• **The problem**
From the line below that contains "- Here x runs" to the line that contains "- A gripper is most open", repeat every line exactly, both ends included, and nothing else.

Dataset excerpts
===============

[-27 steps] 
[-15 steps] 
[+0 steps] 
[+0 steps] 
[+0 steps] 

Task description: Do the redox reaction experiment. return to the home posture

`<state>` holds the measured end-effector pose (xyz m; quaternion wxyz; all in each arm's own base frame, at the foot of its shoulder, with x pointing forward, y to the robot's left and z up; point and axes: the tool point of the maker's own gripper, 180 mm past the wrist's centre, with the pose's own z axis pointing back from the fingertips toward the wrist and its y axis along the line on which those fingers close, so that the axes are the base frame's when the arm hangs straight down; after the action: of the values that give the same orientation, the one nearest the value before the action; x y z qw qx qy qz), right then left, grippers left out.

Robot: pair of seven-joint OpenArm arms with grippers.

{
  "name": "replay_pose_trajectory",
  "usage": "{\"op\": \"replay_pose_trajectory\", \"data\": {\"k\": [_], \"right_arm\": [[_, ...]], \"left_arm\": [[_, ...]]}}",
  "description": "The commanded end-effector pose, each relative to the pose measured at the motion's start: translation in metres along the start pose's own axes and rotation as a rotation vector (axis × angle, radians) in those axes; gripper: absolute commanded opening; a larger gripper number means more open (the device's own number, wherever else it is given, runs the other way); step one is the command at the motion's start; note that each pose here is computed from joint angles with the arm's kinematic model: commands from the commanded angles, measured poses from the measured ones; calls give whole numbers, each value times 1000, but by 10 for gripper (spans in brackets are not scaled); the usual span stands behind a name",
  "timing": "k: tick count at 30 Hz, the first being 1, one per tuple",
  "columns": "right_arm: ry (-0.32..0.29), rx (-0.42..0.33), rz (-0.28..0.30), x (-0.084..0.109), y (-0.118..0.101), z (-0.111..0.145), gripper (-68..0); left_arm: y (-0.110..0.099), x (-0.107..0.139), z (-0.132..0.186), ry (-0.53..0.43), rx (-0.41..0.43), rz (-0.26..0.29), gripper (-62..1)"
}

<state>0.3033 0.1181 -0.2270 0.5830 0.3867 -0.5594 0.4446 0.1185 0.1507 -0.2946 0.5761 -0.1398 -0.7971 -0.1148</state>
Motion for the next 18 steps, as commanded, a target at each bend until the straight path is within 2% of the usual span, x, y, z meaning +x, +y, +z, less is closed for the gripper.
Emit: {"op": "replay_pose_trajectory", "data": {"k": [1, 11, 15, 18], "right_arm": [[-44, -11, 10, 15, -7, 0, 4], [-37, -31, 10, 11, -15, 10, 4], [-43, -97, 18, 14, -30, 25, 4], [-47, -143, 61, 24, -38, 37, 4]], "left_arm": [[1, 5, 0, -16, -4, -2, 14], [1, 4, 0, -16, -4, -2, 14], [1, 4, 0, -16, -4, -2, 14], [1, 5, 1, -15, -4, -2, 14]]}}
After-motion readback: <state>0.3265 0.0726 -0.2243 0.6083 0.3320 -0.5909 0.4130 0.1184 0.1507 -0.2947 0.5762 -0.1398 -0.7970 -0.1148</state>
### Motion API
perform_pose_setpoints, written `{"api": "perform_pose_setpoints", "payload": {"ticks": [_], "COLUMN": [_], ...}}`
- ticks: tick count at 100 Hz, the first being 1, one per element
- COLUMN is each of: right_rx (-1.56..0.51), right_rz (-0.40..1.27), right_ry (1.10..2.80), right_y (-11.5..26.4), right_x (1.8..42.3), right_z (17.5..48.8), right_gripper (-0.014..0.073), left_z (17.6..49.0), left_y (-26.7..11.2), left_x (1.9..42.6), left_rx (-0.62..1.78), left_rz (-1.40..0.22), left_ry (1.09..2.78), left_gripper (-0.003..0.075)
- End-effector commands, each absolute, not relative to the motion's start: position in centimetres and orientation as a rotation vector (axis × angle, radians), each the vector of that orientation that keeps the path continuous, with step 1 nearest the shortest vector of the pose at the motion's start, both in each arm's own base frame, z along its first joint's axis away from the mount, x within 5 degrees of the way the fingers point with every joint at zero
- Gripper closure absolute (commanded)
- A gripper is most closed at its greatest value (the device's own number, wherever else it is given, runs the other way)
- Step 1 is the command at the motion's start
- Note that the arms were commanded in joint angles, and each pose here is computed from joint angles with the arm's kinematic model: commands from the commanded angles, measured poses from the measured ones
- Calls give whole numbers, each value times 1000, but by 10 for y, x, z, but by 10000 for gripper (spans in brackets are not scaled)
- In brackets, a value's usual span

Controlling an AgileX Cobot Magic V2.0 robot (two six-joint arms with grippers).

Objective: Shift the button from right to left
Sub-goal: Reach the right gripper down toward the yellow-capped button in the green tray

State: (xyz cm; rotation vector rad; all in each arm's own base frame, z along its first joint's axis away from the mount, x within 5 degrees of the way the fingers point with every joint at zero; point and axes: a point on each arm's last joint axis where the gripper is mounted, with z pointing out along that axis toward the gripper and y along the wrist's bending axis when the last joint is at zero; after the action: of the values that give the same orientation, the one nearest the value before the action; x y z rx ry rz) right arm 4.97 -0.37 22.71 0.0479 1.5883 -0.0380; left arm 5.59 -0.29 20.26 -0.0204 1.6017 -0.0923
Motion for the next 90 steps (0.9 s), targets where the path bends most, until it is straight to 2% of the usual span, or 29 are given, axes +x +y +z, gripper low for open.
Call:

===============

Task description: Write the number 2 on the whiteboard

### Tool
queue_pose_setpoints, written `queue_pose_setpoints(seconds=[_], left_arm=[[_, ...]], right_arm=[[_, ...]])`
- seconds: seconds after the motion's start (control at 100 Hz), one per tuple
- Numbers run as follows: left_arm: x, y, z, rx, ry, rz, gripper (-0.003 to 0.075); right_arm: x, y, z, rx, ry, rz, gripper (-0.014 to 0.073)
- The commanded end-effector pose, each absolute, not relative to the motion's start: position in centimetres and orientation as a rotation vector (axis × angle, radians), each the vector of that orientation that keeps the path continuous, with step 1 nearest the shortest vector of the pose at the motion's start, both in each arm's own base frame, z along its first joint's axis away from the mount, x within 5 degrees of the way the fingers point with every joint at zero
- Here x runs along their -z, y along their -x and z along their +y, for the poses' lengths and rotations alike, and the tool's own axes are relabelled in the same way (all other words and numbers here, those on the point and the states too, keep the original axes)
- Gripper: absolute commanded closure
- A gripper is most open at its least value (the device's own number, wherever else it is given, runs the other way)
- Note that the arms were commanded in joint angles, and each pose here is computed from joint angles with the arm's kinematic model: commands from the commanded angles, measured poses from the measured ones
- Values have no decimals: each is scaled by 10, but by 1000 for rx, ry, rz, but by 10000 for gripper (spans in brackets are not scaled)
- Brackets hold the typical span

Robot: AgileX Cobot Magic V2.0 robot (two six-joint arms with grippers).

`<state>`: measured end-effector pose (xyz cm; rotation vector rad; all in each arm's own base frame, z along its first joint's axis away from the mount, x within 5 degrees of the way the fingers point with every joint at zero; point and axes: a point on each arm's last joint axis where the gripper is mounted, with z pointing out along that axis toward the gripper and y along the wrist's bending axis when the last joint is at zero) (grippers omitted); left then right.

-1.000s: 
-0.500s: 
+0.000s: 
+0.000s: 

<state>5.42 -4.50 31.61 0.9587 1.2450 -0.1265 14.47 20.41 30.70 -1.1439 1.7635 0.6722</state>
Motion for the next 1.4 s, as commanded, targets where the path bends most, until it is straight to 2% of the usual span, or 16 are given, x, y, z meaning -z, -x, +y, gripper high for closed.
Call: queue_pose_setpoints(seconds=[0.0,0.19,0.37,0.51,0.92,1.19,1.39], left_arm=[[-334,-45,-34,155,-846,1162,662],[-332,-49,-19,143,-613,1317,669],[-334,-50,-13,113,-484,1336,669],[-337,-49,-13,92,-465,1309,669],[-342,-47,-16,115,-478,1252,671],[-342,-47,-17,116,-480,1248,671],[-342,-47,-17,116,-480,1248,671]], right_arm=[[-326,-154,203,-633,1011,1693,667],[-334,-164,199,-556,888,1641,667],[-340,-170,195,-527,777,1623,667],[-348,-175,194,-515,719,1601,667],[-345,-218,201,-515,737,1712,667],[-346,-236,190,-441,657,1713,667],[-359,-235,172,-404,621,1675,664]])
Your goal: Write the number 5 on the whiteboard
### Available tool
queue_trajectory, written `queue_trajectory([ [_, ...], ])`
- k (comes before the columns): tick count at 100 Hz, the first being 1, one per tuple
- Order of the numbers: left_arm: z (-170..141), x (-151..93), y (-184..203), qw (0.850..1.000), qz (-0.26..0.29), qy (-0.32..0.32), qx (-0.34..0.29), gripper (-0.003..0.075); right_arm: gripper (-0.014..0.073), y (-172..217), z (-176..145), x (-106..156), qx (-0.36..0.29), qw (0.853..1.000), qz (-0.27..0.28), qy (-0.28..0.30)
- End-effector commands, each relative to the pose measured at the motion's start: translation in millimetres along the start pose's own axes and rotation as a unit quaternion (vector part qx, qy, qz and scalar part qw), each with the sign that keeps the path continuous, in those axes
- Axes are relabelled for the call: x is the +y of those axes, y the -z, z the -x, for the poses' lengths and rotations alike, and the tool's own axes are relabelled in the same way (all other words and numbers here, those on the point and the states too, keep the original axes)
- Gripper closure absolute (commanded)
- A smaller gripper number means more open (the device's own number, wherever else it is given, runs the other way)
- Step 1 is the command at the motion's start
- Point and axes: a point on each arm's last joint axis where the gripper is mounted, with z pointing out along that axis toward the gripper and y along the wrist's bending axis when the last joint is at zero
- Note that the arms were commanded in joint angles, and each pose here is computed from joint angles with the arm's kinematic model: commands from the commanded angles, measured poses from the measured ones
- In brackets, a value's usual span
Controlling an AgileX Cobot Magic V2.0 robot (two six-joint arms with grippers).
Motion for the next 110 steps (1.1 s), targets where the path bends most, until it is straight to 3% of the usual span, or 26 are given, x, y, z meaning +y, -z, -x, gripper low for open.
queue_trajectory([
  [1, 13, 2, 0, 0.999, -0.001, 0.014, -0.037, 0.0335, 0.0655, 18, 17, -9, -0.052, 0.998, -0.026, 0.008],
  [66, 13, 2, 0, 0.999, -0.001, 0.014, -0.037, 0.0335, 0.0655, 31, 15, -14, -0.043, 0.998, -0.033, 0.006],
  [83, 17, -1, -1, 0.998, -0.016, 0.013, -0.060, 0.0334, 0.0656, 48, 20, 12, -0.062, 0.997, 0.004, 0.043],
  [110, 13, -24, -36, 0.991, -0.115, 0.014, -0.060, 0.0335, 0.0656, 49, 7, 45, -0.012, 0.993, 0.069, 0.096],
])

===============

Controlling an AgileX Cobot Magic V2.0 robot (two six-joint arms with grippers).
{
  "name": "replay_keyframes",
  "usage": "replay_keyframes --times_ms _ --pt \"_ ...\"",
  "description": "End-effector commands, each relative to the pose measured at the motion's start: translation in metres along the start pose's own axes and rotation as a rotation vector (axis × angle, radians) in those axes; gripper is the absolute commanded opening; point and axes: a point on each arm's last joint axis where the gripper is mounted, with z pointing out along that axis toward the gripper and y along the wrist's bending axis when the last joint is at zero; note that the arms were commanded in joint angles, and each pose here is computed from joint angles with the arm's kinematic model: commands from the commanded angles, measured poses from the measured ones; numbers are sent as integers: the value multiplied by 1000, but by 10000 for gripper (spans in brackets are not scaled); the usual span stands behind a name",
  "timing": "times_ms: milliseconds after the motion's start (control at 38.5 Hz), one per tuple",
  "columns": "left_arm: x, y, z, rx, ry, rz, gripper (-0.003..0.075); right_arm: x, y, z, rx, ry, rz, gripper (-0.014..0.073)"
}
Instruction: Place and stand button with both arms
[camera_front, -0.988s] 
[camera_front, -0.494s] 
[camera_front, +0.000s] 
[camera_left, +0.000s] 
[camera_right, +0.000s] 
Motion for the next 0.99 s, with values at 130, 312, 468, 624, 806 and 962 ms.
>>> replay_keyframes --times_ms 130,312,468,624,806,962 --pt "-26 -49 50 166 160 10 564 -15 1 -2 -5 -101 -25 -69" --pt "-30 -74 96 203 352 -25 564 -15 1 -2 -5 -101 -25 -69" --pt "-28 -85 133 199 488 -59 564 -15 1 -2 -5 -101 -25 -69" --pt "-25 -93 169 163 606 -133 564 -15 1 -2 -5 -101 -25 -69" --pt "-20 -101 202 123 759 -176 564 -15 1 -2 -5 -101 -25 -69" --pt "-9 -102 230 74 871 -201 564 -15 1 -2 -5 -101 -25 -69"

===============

• **Answer area**
- Here x runs along their -z, y along their -x and z along their +y, for the poses' lengths and rotations alike, and the tool's own axes are relabelled in the same way (all other words and numbers here, those on the point and the states too, keep the original axes)
- Gripper: absolute commanded closure
- A gripper is most open at its least value (the device's own number, wherever else it is given, runs the other way)

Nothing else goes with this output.